Mein erster Chor-Tag – und gleich den Jackpot gezogen - Chortag I Wintersemester 25/6

Beitrag von: Andrea
Mein erster Chor-Tag – und gleich den Jackpot gezogen

Als Neuling im Chor rechnet man ja mit vielem… aber nicht damit, dass man bei einer Verlosung gewinnt – und dafür gleich einen Blogartikel schreiben darf! 
Also dann: Hier ist mein Preis für euch :-) 

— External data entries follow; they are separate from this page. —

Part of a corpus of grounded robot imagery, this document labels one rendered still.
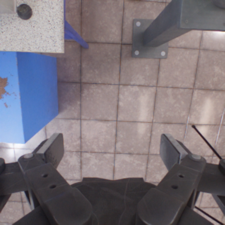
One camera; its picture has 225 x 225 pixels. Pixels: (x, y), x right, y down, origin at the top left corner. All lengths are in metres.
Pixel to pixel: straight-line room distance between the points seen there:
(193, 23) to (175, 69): 0.98
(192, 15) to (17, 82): 0.80
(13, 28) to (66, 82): 0.80
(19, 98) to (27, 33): 0.35
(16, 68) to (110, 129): 0.94
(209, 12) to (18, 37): 0.66
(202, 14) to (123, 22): 0.96
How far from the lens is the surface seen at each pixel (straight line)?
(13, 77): 0.94
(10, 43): 0.77
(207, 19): 0.57
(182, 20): 0.54
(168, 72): 1.49
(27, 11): 0.74
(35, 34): 0.72
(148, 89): 1.45
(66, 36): 1.02
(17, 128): 1.00
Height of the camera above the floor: 1.40
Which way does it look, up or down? 75 degrees down
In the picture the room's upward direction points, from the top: 178 degrees clockwise

Der Chor-Tag am 8. November startete für mich kurz vor zehn, als ein Teil des Teams längst fleißig Teppiche ausgerollt, Instrumente geschleppt Stühle aufgestellt und Buffets vorbereitet hatte.

Buffetglück & Begegnungen

Das Buffet war eine rundum köstliche Selbstmach-Symphonie. Sogar professionelle „Vegan“-Schilder gab es. Hungrig musste definitiv niemand bleiben.
Abgespült wurde von Hand, was sich als wunderbare Gelegenheit entpuppte, ein paar Leute kennenzulernen. 
Auch abseits der Spüle gab es immer wieder Gelegenheiten für Gespräche. Die Sorge, in einer Pause alleine rumzusitzen, stellte sich als völlig unbegründet heraus. 
Und die Idee, in zwei Wochen direkt mit zur Chorfahrt zu fahren, fühlt sich inzwischen überhaupt nicht mehr wie eine Schnapsidee an. Offen und nett sind hier wirklich alle. Drei neue Songs, viele Aha-Momente Musikalisch ging es ordentlich zur Sache: Song 1: Ein Stück aus Grease. Anspruchsvoll, aber wir haben’s erstaunlich gut gemeistert. Song 2: Ein Gospel, der nach dem Mittagessen fast von selbst lief. Noten kamen mit leichter Verzögerung – was nur kurz zur Panik und dann zu großer Erleichterung führte. Song 3: Enthielt sogar unseren Chornamen und erforderte wieder etwas mehr Ausdauer. Gut, dass die Kaffeepause mit süßen Leckereien rechtzeitig dazwischenlag. Welche Songs wir geprobt haben? Wird nicht verraten – aber wer sie hören will, sollte unbedingt zum Semesterabschlusskonzert kommen. Rundherum wurde nebenbei gemalt, gestrickt getuschelt und gelacht. Auch die quietschvergnügten Kinder und ein Hund sorgten zwischendurch für Unterhaltung. Manchmal so sehr, dass die Chorleitung zu tun hatte dagegen anzukommen (Sorry!!!). Finale & Fazit Vor dem pünktlichen Ende um 17 Uhr sangen wir noch einmal alle seit Beginn des Semesters geprobten Songs durch. Und schon hieß es wieder Teppiche einrollen, aufräumen und ab in den nebligen Novemberabend. Müde – aber fröhlich. Und sehr sicher: Ich habe den richtigen Chor gefunden. Wer Lust auf Musik, nette Menschen und viel gute Laune hat, sollte unbedingt vorbeikommen. Neue Stimmen sind hier nicht nur willkommen – sie werden gefeiert.